Make an exact copy of the whole listing, but leave its pictures out.
________________
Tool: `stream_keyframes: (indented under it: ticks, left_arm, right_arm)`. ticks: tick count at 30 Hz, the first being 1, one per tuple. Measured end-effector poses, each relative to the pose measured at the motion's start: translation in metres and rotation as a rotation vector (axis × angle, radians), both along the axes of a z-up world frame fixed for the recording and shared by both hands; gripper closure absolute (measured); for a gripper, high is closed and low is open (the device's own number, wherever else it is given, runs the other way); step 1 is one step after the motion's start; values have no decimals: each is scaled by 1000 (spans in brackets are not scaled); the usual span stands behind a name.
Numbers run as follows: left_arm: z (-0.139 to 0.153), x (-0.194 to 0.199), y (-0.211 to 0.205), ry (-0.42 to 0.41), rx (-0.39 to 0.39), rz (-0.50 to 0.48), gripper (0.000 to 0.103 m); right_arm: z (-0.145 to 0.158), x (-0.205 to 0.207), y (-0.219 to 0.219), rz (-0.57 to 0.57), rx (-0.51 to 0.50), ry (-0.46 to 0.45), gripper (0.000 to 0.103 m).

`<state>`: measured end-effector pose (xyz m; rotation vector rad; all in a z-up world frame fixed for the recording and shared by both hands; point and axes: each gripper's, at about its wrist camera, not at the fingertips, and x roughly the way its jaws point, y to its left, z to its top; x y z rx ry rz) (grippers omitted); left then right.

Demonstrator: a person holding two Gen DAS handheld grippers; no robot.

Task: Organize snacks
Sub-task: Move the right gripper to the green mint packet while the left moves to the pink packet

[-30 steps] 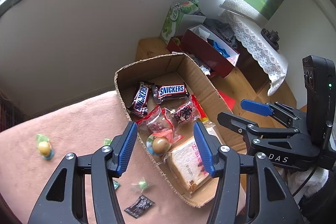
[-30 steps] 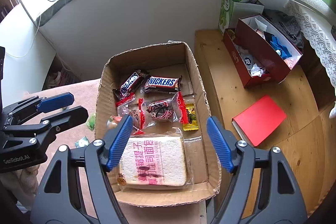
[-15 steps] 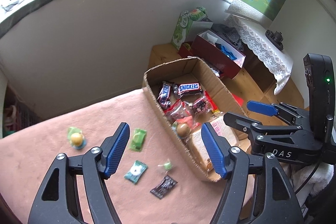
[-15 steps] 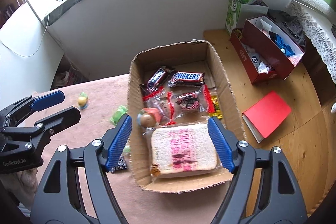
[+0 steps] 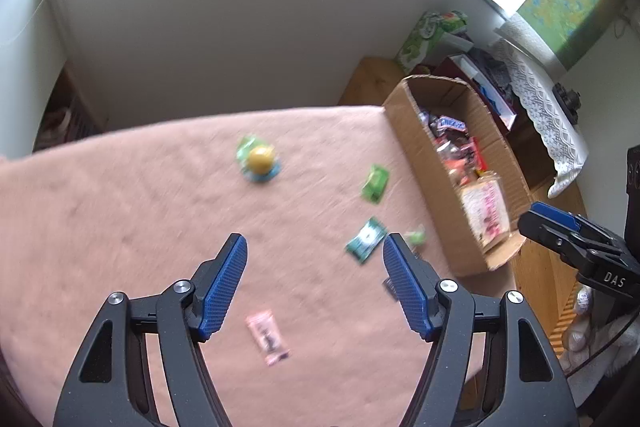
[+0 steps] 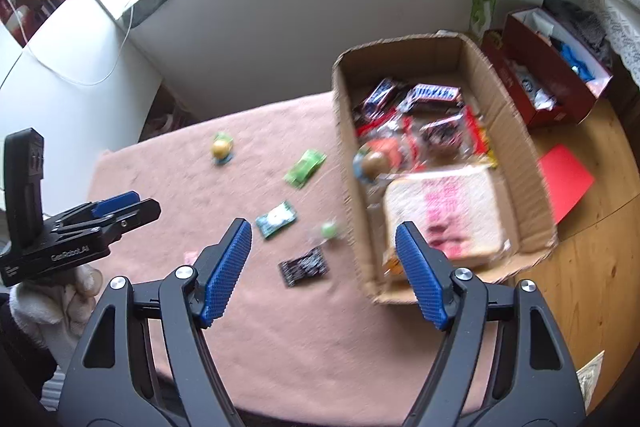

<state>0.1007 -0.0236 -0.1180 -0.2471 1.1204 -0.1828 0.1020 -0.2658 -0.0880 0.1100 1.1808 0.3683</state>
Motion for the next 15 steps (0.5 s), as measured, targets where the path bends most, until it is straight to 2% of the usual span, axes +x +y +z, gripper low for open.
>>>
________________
→ **TASK RESPONSE**:
Tool: `stream_keyframes: (indented under it: ticks, left_arm, right_arm)`. ticks: tick count at 30 Hz, the first being 1, one per tuple. Measured end-effector poses, each relative to the pose measured at the motion's start: translation in metres and rotation as a rotation vector (axis × angle, radians), both along the axes of a z-up world frame fixed for the recording and shared by both hands; gripper closure absolute (measured); for a gripper, high is closed and low is open (the device's own number, wherever else it is given, runs the other way); step 1 is one step after the motion's start; values have no decimals: each is scaled by 1000 (spans in brackets are not scaled); the usual span stands behind a name.
Numbers run as follows: left_arm: z (-0.139 to 0.153), x (-0.194 to 0.199), y (-0.211 to 0.205), ry (-0.42 to 0.41), rx (-0.39 to 0.39), rz (-0.50 to 0.48), gripper (0.000 to 0.103 m); right_arm: z (-0.145 to 0.158), x (-0.205 to 0.207), y (-0.219 to 0.219), rz (-0.57 to 0.57), rx (-0.51 to 0.50), ry (-0.46 to 0.45), gripper (0.000 to 0.103 m).

`<state>`: measured end-effector pose (xyz m; rotation vector rad; all in a z-up world frame fixed for the recording and shared by both hands; point and axes: each gripper's, at about its wrist camera, not at the fingertips, and x roughly the way its jaws point, y to its left, z to its top; x y z rx ry rz) (grippers omitted); left then right.

Demonstrator: a person holding two Gen DAS handheld grippers; no robot.

Task: Organize snacks
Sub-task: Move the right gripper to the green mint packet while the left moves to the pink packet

[-30 steps] 
[-30 steps] 
[-15 steps] 
[-15 steps] 
[+0 steps] 
[+0 steps] 

<state>0.1007 -0.0236 -0.1180 -0.2471 1.1204 -0.1828 0.1020 -0.2658 -0.0880 0.1100 1.1808 0.3683</state>
Motion for the next 15 steps (0.5 s), as measured, targets where the path bends most, until it is straight to 2% of the usual span, axes +x +y +z, gripper low for open.
>>>

With this, the answer is finished.